From Oxford Business Group.
Nigerian tourism hasn’t kept up with the country’s recent economic growth. That’s about to change.
Poor infrastructure, restrictive visas, underinvestment and security concerns are among the reasons tourism in Nigeria remained relatively underdeveloped and largely overlooked in 2012 by a government and investors with other priorities, according to a report in Oxford Business Group.
Nigerian tourism contributed 1.5 percent to the country’s gross domestic product in 2012, according to the World Travel and Tourism Council. The country ranked 181st in the world in terms of its size relative to GDP.
In 2013, however, Nigeria’s tourism industry is expected to be one of the fastest-growing in the world. Growth in tourism is forecast at 13.5 percent this year, with average annual growth of 6.2 percent between 2013 and 2023, the council says.
The Federation of Tourism Associations of Nigeria should establish a tourism development fund, possibly based on a bed tax to help fund development and promotion, said association President Samuel Alabi.
Such a fund could provide attractive financing for tourism enterprises, some of which find it difficult to access bank credit, he said.
As in other sectors, tourism business owners sometimes have to use electricity generators and build their own roads, driving up costs and discouraging investment, the report says. Improving broader infrastructure and utilities would help support the development of tourism in Nigeria, said Goodie Ibru, president of the Lagos Chamber of Commerce.

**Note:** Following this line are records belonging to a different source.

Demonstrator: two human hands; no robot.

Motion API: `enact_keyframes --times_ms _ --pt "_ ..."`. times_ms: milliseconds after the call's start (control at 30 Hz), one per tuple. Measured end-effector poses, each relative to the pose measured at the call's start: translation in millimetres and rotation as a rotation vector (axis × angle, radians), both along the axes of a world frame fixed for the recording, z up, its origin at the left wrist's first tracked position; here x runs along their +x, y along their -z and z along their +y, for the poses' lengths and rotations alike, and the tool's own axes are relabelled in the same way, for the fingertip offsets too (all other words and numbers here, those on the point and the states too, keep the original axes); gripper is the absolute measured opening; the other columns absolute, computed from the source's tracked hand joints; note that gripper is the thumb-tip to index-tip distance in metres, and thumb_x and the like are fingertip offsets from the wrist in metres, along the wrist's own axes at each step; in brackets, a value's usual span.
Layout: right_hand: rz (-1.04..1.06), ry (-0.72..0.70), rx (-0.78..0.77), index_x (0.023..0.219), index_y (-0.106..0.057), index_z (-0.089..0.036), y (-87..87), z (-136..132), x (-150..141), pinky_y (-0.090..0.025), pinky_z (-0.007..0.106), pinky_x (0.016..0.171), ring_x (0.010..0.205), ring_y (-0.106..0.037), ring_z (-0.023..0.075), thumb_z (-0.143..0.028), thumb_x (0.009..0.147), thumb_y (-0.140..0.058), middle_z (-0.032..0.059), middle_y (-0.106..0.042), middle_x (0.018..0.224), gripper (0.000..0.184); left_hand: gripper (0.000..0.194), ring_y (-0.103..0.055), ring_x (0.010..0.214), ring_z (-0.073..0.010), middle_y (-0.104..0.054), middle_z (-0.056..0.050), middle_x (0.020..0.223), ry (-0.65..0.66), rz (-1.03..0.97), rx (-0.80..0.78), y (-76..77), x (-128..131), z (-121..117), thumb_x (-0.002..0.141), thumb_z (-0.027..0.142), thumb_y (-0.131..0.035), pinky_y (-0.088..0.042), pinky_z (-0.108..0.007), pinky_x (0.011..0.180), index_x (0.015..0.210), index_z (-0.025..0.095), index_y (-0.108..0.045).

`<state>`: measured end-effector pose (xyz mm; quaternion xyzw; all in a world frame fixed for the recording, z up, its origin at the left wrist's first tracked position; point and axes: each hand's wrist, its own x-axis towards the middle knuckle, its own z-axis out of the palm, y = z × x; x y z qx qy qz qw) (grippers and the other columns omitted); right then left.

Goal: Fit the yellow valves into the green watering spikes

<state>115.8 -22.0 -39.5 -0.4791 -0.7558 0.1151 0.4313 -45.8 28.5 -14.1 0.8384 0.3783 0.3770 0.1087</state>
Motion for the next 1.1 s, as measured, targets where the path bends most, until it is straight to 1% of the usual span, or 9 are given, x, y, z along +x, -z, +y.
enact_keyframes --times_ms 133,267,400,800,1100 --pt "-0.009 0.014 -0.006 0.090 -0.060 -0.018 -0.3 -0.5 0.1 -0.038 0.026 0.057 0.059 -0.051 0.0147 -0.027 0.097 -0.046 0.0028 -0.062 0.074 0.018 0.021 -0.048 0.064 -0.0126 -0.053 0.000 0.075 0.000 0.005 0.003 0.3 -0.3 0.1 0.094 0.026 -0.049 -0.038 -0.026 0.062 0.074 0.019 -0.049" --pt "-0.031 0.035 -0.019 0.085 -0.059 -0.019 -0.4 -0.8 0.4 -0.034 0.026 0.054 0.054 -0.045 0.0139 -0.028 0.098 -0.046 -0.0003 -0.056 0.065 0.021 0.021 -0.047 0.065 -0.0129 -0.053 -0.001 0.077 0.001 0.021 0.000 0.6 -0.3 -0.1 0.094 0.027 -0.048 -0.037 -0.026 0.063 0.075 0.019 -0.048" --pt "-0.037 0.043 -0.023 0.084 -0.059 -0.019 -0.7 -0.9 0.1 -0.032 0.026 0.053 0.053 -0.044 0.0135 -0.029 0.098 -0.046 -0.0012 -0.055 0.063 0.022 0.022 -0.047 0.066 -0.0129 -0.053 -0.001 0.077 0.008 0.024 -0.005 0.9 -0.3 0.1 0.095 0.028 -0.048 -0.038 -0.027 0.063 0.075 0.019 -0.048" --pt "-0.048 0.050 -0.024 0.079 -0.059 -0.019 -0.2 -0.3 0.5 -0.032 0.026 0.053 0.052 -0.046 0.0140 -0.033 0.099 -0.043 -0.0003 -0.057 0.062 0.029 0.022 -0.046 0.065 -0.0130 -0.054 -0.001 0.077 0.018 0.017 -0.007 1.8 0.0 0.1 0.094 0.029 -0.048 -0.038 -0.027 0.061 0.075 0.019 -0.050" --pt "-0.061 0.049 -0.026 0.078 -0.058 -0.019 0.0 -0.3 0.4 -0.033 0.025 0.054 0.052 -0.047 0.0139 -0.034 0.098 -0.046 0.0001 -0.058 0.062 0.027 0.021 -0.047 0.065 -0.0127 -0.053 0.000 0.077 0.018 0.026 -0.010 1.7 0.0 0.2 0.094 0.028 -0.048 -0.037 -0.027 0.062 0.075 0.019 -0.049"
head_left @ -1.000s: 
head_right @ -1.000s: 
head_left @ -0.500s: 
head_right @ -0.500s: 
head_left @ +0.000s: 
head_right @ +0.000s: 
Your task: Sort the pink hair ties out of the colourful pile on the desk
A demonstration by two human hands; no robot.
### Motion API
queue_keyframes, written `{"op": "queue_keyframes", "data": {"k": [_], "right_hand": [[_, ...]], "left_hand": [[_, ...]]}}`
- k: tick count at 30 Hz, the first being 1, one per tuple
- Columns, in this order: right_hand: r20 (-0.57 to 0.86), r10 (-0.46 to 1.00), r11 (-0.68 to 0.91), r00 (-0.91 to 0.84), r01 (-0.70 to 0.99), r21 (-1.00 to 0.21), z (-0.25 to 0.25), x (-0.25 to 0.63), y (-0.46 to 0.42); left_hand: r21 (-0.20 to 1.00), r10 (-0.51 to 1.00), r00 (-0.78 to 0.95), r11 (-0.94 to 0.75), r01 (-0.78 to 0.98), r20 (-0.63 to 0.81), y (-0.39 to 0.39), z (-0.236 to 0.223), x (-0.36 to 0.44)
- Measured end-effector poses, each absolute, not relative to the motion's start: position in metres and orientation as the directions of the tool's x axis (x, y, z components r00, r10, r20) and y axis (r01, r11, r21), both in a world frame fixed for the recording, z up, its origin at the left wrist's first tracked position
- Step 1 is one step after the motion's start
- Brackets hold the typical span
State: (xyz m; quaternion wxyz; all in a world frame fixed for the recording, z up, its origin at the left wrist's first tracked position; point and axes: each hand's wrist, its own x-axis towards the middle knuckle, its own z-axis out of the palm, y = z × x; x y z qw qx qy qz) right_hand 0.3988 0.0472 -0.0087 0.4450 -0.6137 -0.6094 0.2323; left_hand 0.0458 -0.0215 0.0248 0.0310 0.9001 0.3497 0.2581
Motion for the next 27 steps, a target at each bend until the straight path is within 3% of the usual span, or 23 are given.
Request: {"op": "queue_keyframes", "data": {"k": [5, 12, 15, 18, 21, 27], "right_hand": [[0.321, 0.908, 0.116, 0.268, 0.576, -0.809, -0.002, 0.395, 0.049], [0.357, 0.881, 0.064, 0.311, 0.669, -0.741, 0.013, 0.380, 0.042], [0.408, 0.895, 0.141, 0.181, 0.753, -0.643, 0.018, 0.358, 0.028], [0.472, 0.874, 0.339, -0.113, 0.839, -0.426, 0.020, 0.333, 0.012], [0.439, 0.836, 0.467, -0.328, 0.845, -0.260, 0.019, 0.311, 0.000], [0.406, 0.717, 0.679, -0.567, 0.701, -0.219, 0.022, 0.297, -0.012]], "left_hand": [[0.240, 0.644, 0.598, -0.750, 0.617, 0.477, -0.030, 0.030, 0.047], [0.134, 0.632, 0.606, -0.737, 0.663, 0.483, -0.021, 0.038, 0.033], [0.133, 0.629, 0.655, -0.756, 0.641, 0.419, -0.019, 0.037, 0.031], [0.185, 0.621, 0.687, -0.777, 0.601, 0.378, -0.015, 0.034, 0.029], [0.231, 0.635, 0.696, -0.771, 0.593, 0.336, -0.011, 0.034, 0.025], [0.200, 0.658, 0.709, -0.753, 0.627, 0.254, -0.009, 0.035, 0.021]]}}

A restrictive visa application process has been partly relaxed, with visitors now able to apply for visas on arrival online.

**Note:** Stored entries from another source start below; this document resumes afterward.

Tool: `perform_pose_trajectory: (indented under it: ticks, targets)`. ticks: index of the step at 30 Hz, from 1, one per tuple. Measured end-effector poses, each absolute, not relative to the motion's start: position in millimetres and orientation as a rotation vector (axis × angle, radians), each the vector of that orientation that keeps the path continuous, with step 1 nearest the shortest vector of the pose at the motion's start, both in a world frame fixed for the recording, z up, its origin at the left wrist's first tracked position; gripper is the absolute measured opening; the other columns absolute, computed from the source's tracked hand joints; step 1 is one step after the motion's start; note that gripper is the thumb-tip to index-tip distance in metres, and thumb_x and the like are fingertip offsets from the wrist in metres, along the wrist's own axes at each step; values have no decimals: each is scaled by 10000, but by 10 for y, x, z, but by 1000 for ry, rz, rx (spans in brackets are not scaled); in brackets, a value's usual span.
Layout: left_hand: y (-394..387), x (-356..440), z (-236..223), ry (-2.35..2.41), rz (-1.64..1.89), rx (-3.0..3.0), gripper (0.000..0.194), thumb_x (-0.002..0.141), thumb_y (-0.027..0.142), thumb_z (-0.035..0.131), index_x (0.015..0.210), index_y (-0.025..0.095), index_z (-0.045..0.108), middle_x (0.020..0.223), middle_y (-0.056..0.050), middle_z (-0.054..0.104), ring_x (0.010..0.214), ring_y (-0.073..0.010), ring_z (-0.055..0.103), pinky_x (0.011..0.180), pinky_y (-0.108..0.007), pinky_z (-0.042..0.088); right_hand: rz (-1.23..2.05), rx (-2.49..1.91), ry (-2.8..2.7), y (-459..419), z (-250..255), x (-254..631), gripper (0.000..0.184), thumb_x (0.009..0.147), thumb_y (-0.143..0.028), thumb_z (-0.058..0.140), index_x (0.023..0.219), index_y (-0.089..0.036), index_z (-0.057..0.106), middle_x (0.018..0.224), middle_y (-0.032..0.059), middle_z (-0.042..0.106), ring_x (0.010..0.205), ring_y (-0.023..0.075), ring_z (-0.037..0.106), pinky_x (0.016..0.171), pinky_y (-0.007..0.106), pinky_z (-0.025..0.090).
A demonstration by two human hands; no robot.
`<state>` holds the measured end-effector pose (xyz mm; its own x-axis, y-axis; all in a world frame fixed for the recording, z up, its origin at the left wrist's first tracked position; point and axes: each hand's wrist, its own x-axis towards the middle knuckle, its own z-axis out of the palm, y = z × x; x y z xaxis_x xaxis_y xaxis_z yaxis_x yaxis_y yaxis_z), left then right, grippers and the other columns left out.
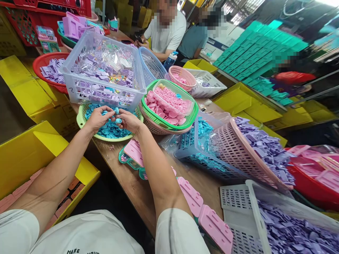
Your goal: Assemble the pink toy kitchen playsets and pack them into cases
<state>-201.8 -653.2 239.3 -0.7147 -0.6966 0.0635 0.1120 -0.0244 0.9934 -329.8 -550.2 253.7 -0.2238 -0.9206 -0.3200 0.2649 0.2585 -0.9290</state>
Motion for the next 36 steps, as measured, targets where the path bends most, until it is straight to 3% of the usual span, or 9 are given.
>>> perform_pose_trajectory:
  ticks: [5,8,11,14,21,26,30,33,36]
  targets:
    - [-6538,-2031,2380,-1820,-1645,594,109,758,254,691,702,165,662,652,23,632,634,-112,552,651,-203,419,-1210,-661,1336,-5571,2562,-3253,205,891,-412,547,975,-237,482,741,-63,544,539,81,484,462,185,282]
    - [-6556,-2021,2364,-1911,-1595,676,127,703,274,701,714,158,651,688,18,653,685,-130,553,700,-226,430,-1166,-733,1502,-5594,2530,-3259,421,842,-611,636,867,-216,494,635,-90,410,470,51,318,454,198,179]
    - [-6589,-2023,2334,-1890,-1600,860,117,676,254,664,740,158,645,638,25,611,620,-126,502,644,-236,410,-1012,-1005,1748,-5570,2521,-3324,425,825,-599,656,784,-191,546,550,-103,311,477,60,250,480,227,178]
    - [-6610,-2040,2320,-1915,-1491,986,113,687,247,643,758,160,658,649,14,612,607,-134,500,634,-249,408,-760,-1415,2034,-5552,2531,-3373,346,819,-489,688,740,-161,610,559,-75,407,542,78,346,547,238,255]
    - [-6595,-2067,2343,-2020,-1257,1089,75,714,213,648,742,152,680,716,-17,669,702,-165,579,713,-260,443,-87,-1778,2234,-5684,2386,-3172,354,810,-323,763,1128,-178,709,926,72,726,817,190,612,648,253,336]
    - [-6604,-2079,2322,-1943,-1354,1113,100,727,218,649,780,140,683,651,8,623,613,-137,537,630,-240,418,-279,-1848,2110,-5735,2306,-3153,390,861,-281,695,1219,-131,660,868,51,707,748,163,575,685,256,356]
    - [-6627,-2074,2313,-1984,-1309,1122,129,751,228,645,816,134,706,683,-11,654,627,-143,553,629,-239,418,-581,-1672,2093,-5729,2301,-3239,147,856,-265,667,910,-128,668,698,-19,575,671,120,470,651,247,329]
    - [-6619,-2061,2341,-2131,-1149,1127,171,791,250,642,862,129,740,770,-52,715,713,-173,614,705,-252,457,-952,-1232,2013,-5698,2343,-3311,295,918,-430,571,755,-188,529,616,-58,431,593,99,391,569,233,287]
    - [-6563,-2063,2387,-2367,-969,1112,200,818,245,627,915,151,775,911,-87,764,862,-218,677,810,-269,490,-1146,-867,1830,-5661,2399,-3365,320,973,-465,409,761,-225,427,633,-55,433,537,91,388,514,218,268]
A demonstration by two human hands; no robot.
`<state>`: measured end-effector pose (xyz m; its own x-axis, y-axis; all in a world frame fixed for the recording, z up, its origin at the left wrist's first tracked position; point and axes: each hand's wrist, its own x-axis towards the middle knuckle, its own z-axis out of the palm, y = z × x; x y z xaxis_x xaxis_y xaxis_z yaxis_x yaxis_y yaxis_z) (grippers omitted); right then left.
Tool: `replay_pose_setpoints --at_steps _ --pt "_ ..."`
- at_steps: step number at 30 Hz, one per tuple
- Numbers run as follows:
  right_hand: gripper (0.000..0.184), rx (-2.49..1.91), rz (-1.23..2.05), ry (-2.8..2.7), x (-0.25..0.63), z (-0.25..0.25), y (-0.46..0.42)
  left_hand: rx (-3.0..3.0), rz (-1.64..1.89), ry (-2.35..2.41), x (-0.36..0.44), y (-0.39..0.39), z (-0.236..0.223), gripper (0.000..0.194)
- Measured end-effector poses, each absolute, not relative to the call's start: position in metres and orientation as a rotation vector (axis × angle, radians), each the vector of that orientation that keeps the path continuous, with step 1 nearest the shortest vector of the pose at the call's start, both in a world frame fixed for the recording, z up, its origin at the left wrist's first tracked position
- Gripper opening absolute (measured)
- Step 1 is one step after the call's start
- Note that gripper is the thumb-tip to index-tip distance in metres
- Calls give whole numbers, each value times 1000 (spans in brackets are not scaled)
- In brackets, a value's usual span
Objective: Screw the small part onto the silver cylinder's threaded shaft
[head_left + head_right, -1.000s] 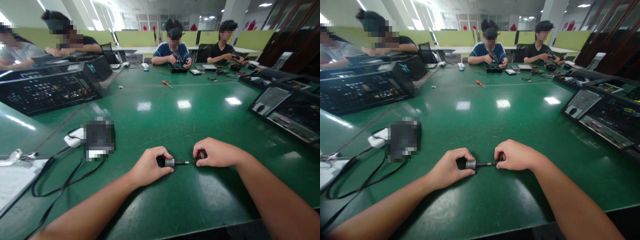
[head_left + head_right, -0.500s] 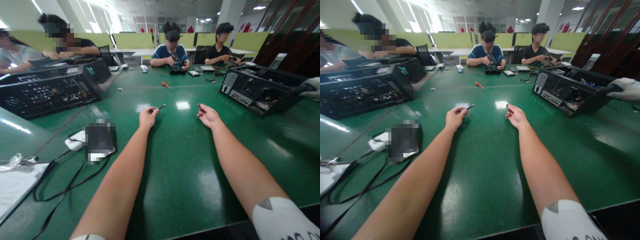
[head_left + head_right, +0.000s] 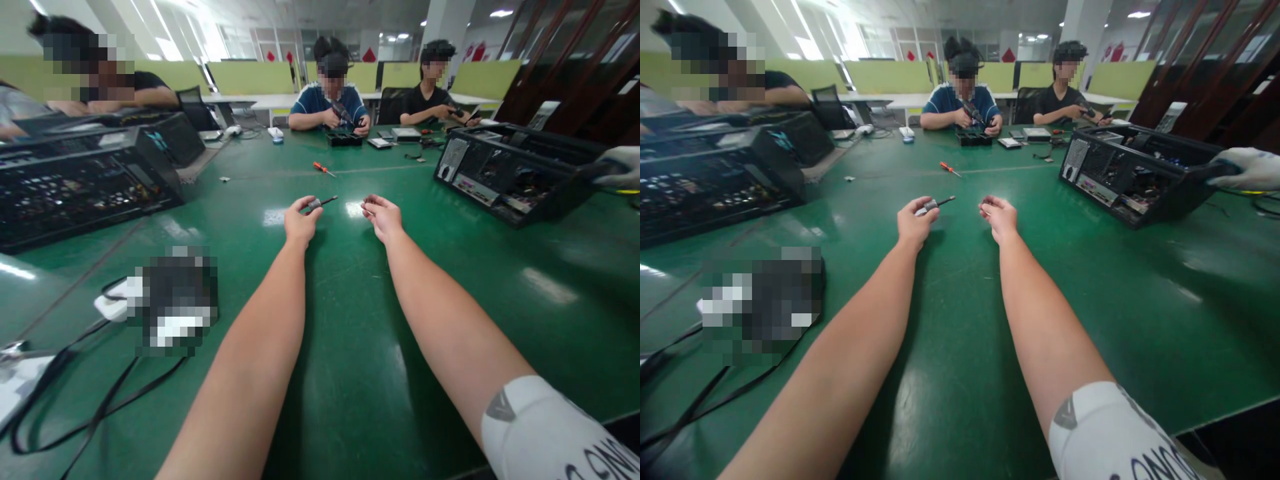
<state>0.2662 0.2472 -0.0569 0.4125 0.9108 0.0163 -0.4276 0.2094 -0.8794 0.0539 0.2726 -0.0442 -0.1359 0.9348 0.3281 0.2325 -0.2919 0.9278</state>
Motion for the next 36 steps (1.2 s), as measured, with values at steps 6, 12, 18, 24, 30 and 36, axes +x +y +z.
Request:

Nigeria’s first Tourism Investors Forum and Exhibition was held in May. Industry stakeholders discussed ways the industry can access funding for development including promotion; the role of tourism in driving economic growth; creating products and establishing destinations that can be marketed to domestic tourists before being offered on the international market; and enhancing the relationship between investors and tourism companies.